Early Mobile Days In Welling

A Memory of Welling.

Light-years before the introduction of the mobile phone, Welling in the 1950's had mobile networks of its own. These were weekly delivery services to households in and around local streets. As a young child I was always excited by the Saturday arrival of the R. White soft drinks lorry and our usual order of lemonade, cream soda and Tizer. I remember well the familiar clinking of glass bottles in wooden crates as deliveries were made. Then during the week, a mobile grocery arrived, the vehicle large enough for customers to step inside to shop for a good range of produce including basic fruit and veg. There was both a grocery and greengrocers in the Parade, Wrotham Road, but the mobile shop was easier and cheaper.
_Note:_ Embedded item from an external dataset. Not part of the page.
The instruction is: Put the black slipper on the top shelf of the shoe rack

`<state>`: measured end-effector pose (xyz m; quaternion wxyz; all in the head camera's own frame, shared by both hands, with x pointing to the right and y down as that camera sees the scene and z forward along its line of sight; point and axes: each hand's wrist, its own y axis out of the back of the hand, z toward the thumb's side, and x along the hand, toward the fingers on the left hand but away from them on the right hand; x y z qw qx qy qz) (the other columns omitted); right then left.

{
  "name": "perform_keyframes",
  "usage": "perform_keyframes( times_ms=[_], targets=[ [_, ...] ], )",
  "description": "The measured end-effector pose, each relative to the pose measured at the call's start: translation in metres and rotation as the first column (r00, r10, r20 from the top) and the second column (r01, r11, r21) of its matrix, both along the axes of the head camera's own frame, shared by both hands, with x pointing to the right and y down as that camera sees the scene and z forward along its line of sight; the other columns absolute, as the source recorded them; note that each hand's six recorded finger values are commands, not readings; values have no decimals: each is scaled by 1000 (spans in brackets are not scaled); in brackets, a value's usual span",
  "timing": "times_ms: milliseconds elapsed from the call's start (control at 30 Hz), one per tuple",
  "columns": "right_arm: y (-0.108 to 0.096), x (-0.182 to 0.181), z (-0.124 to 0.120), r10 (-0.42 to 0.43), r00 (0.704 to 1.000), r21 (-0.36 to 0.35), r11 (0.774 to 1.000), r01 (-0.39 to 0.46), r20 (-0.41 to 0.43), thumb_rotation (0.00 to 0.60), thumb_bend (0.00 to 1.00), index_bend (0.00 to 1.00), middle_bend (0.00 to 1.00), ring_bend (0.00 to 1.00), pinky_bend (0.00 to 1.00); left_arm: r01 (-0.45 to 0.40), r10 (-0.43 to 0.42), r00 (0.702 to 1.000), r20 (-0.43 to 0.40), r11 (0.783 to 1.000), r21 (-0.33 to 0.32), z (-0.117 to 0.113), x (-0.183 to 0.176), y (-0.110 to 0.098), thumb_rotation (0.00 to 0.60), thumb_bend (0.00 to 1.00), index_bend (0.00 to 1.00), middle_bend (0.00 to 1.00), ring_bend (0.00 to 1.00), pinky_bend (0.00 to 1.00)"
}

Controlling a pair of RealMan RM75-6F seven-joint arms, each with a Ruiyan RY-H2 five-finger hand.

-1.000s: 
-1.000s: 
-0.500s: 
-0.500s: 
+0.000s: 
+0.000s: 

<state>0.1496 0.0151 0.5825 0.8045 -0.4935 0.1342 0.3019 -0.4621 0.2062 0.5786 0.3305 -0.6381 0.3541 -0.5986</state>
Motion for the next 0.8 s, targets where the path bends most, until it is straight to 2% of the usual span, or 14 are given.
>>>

Of course there was also mobile milk deliveries to virtually every household, and these from the iconic electric 'floats.' I had my first ever paid job as an assistant to the Express Dairy milkman, delivering fresh bottles of milk to doorsteps and picking up the empties. Most memorable, though, was the mobile library that parked each Saturday outside the Lord Kitchener in Wrotham Road. At the age of 10 It was the highlight of my week where a love of reading began. Those first books made a big impression - Swallows and Amazons tales, The Famous Five, Adventures of the Famous Four, Doctor Doolittle, the School days of Jennings, and hilarious Billy Bunter.
As with people today, mobiles played an important part of Welling life.